(April 20, 2015) — Hundreds gathered in cities across the state on Saturday to honor the people who keep our communities safe, care for the elderly and disabled, teach and protect our children, maintain our roads, and provide other essential services. “Public Service Matters” events celebrated the contributions of our friends, neighbors, family members, and customers who are state employees, and called on the Legislature to fund their negotiated contracts so they can get their first general wage increases in seven years.
State employees — from corrections officers to health inspectors, from nurses at public hospitals to faculty at community colleges — described their work and canvassed local businesses and community members at events in Centralia (pictured at right), Federal Way, Medical Lake, Monroe, Shelton, Steilacoom and Yelm.
“My co-workers and I take a lot of pride in our work, protecting our communities from the state’s most violent felons,” said Joschue Reyes, a Classification Counselor at Clallam Bay Corrections Center and Teamsters Local 117 member who attended Saturday’s Public Service Matters event in Shelton. “The public doesn’t see what we do on a daily basis, so being able to connect with people today and earning their support for our first raises in seven years is very gratifying.”
“An investment in state employees is an investment in the community,” Washington Federation of State Employees/AFSCME’s Pam Carl told the crowd of about 50 near the Centralia Library.

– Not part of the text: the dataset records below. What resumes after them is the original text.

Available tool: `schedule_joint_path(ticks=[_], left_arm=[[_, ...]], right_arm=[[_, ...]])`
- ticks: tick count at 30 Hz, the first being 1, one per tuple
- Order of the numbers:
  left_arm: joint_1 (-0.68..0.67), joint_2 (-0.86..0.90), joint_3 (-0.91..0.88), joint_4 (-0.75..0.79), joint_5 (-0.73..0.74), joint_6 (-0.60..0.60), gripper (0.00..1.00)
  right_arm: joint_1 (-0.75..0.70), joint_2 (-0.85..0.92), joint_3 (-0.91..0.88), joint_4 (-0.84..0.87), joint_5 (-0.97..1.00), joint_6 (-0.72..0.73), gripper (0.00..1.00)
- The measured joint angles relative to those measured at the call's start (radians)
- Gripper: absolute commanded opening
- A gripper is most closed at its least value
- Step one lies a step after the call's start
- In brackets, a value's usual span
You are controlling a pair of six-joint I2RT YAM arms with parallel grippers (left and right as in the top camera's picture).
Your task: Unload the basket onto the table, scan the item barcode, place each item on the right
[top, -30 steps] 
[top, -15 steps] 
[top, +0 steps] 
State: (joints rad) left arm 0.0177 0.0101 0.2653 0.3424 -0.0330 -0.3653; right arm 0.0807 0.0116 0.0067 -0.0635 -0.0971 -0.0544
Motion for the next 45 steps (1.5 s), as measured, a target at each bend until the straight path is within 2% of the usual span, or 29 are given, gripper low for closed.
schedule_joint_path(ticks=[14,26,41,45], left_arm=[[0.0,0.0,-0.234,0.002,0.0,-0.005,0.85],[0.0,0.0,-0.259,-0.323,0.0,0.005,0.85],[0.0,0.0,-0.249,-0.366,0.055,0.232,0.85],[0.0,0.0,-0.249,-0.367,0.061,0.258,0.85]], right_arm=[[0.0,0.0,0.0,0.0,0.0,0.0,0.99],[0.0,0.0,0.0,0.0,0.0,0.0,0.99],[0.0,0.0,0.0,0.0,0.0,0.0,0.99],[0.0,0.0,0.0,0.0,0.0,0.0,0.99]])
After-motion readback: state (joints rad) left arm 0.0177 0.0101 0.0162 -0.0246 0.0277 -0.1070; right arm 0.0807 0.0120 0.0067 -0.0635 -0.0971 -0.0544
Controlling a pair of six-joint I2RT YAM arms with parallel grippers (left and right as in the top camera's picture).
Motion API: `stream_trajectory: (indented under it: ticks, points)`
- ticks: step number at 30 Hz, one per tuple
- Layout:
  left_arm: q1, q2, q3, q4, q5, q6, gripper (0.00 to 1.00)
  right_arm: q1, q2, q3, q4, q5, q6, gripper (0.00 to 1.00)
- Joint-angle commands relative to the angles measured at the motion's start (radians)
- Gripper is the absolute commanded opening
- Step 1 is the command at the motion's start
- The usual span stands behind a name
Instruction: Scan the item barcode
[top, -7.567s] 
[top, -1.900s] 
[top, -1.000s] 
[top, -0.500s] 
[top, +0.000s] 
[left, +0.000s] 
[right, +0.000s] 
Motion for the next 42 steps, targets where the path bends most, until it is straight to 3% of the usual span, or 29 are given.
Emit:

Attendees then fanned out across the business district to encourage small business owners and the public to sign petition cards to their senator, Sen. John Braun (R-Centralia), to support public employees and public services. (In photo at right, some participants gather outside outside the Santa Lucia coffee shop.) Members from the WFSE, the Washington Public Employees Association/UFCW, Professional and Technical Employees Local 17 and SEIU HealthCare 1199 NW participated in the event.
Thornton Alberg, a workers’ compensation unit supervisor for the Department of Labor and Industries, attended the Steilacoom event: “My colleagues and I work to keep people safe on the job, and if they get injured at work, we work to make sure their families get the financial resources they need. We need the community’s support so we can keep doing our job of keeping the public healthy and safe. That support includes the negotiated pay raises that will help attract and keep good public employees — and boost our local economies.”
Becky Turnbull, a paraprofessional library worker at Bellevue College: “The college has changed over the years, but my dedication to helping others just continues to grow. It would be gratifying to finally have a cost-of-living adjustment after so many years without. It’s not just for me and my colleagues, either. Our daughter is in school at one of Washington’s state universities; I’d like the public employees at her university to have a 3% COLA and everything else that was bargained into their contracts in good faith.”
In Olympia, a minority of state senators is making the wrong choice by blocking funding for state employees. The governor, the House of Representatives, and a clear bipartisan majority of senators (29 out of 49) all support fully funding state employee contracts and giving state employees their first general wage increase in seven years. But a minority of senators is blocking it. Even worse, they have proposed cutting 20,000 state employees’ spouses off of their health coverage.